> **Instructions for the task**:
Write out all of the records exactly once more and skip the images.

(Stored records)
***
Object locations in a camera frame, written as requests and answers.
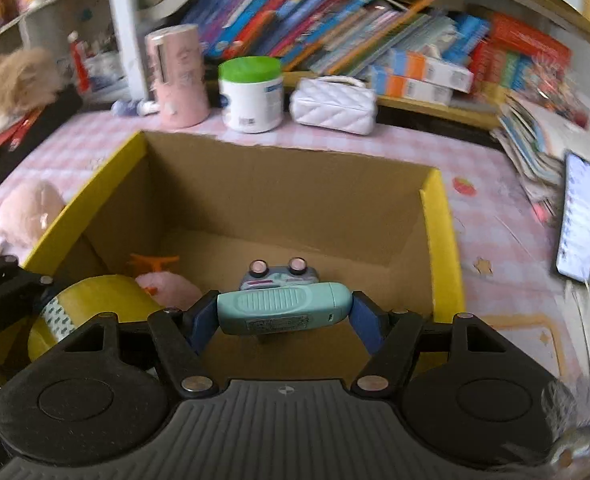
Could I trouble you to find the black flat case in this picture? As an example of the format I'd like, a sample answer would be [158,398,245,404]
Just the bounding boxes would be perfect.
[0,89,84,183]

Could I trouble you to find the white quilted handbag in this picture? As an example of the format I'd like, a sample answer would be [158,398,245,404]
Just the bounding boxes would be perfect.
[290,76,378,136]

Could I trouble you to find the pink pig plush toy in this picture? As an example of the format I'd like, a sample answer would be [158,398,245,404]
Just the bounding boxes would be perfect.
[0,180,68,252]

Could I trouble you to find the row of colourful books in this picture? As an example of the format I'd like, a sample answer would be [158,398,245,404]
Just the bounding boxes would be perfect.
[180,0,492,77]

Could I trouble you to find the orange and white carton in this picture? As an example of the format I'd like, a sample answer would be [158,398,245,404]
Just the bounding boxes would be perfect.
[369,67,456,107]
[387,50,476,94]

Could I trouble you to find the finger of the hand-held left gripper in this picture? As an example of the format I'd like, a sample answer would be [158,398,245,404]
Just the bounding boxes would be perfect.
[0,255,56,348]

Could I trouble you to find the white bookshelf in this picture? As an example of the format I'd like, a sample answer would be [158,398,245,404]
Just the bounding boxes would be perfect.
[105,0,590,128]

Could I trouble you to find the red boxed book set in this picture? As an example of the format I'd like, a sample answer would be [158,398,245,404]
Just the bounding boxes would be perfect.
[475,12,574,107]

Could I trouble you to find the pink humidifier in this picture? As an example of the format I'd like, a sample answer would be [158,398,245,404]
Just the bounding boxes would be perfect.
[145,24,211,129]

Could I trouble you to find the smartphone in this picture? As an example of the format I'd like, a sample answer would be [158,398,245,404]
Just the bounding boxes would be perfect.
[555,150,590,284]

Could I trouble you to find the yellow cardboard box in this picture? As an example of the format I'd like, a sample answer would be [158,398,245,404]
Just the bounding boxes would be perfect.
[0,130,466,392]

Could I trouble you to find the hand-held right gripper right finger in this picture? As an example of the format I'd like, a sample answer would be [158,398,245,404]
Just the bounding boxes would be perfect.
[350,290,513,395]

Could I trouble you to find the orange fluffy cat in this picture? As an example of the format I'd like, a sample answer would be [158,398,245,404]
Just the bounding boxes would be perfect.
[0,47,64,133]

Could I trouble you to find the pink plush with orange crest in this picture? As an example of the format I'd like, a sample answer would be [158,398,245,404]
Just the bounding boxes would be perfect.
[127,253,204,312]

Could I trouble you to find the white jar green lid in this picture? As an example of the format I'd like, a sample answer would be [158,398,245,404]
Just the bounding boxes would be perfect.
[218,56,284,135]

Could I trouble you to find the yellow tape roll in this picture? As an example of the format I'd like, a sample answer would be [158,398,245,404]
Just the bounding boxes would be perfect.
[27,274,164,362]

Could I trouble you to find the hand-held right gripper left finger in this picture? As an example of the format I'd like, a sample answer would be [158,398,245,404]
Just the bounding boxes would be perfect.
[57,290,222,395]

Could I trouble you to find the red books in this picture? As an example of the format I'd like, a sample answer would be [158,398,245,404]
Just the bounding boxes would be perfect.
[0,105,46,162]

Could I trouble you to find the small spray bottle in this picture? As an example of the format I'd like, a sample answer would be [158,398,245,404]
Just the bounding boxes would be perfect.
[111,100,162,117]

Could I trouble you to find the stack of papers and booklets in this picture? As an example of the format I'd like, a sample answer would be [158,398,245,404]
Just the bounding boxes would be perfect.
[491,94,590,213]

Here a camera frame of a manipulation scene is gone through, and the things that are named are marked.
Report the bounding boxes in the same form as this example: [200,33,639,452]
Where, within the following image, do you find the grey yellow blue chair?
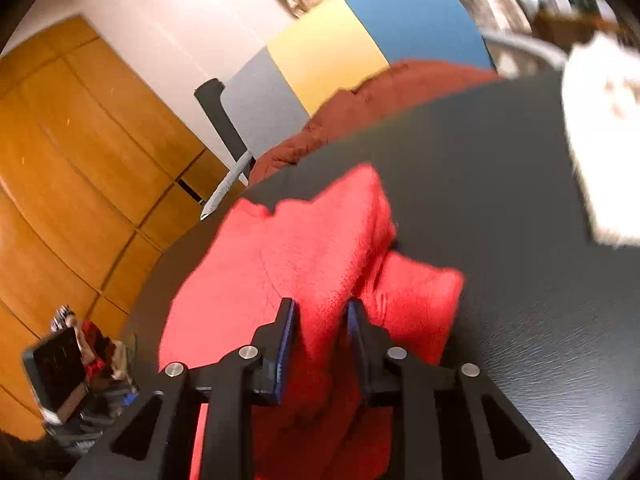
[194,0,571,221]

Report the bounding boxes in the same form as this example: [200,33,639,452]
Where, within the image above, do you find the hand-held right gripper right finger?
[346,299,573,480]

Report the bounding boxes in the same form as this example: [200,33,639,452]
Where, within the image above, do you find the red knit sweater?
[157,162,466,480]

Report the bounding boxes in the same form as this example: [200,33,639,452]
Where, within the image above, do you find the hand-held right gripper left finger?
[65,297,301,480]

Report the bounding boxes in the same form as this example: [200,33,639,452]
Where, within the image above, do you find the white knit sweater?
[561,32,640,247]

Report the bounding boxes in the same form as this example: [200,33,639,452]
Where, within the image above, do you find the rust brown quilted jacket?
[247,59,503,188]

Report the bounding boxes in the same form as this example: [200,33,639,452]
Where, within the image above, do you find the dark wooden desk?
[532,7,621,48]

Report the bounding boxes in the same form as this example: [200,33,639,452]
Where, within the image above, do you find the yellow wooden cabinet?
[0,15,248,443]
***
> **Response area**:
Object locations in a camera frame, written as requests and answers.
Could I trouble you to find the black flat case in this picture? As an example of the format I'd like, a sample answer would be [158,398,245,404]
Just the bounding boxes would be perfect.
[0,89,84,183]

Could I trouble you to find the white quilted handbag in this picture? As an example of the format I'd like, a sample answer would be [158,398,245,404]
Just the bounding boxes would be perfect.
[290,76,378,136]

Could I trouble you to find the pink pig plush toy in this picture? As an example of the format I'd like, a sample answer would be [158,398,245,404]
Just the bounding boxes would be perfect.
[0,180,68,252]

Could I trouble you to find the row of colourful books in this picture? As an example of the format I'd like, a sample answer would be [158,398,245,404]
Just the bounding boxes would be perfect.
[180,0,492,77]

Could I trouble you to find the orange and white carton in this picture? As an example of the format I'd like, a sample answer would be [158,398,245,404]
Just the bounding boxes would be perfect.
[369,67,456,107]
[387,50,476,94]

Could I trouble you to find the finger of the hand-held left gripper in this picture? As an example of the format I'd like, a sample answer would be [158,398,245,404]
Just the bounding boxes would be perfect.
[0,255,56,348]

Could I trouble you to find the white bookshelf in this picture? As an example of the format I'd like, a sample answer would be [158,398,245,404]
Just the bounding boxes would be perfect.
[105,0,590,128]

Could I trouble you to find the red boxed book set in this picture? As an example of the format I'd like, a sample answer would be [158,398,245,404]
Just the bounding boxes would be perfect.
[475,12,574,107]

Could I trouble you to find the pink humidifier in this picture? As an example of the format I'd like, a sample answer would be [158,398,245,404]
Just the bounding boxes would be perfect.
[145,24,211,129]

Could I trouble you to find the smartphone in this picture? As an example of the format I'd like, a sample answer would be [158,398,245,404]
Just the bounding boxes would be perfect.
[555,150,590,284]

Could I trouble you to find the yellow cardboard box in this picture? As an example of the format I'd like, a sample answer would be [158,398,245,404]
Just the bounding boxes would be perfect.
[0,130,466,392]

Could I trouble you to find the hand-held right gripper right finger in this picture? As an example of the format I'd like, a sample answer would be [158,398,245,404]
Just the bounding boxes would be perfect.
[350,290,513,395]

Could I trouble you to find the orange fluffy cat in this picture? As an example of the format I'd like, a sample answer would be [158,398,245,404]
Just the bounding boxes would be perfect.
[0,47,64,133]

Could I trouble you to find the pink plush with orange crest in this picture? As an example of the format I'd like, a sample answer would be [158,398,245,404]
Just the bounding boxes would be perfect.
[127,253,204,312]

Could I trouble you to find the white jar green lid in this picture? As an example of the format I'd like, a sample answer would be [158,398,245,404]
Just the bounding boxes would be perfect.
[218,56,284,135]

Could I trouble you to find the yellow tape roll in this picture? As an example of the format I'd like, a sample answer would be [158,398,245,404]
Just the bounding boxes would be perfect.
[27,274,164,362]

Could I trouble you to find the hand-held right gripper left finger in this picture? As an example of the format I'd like, a sample answer would be [158,398,245,404]
Just the bounding boxes would be perfect.
[57,290,222,395]

Could I trouble you to find the red books in this picture? As an example of the format I'd like, a sample answer would be [158,398,245,404]
Just the bounding boxes would be perfect.
[0,105,46,162]

Could I trouble you to find the small spray bottle in this picture? As an example of the format I'd like, a sample answer would be [158,398,245,404]
Just the bounding boxes would be perfect.
[111,100,162,117]

Could I trouble you to find the stack of papers and booklets in this picture? As an example of the format I'd like, a sample answer would be [158,398,245,404]
Just the bounding boxes would be perfect.
[491,94,590,213]

Here a camera frame of a manipulation scene is gone through, and the things that are named are marked.
Report the bounding boxes in the same form as this example: [200,33,639,452]
Where, within the following image, do you find the grey yellow blue chair?
[194,0,571,221]

Report the bounding boxes in the same form as this example: [200,33,639,452]
Where, within the image above, do you find the hand-held right gripper right finger?
[346,299,573,480]

Report the bounding boxes in the same form as this example: [200,33,639,452]
Where, within the image above, do you find the red knit sweater?
[157,162,466,480]

Report the bounding boxes in the same form as this example: [200,33,639,452]
Where, within the image above, do you find the hand-held right gripper left finger?
[65,297,301,480]

Report the bounding boxes in the same form as this example: [200,33,639,452]
Where, within the image above, do you find the white knit sweater?
[561,32,640,247]

Report the bounding boxes in the same form as this example: [200,33,639,452]
Where, within the image above, do you find the rust brown quilted jacket?
[247,59,503,188]

Report the bounding boxes in the same form as this example: [200,33,639,452]
Where, within the image above, do you find the dark wooden desk?
[532,7,621,48]

Report the bounding boxes in the same form as this example: [200,33,639,452]
Where, within the image above, do you find the yellow wooden cabinet?
[0,15,248,443]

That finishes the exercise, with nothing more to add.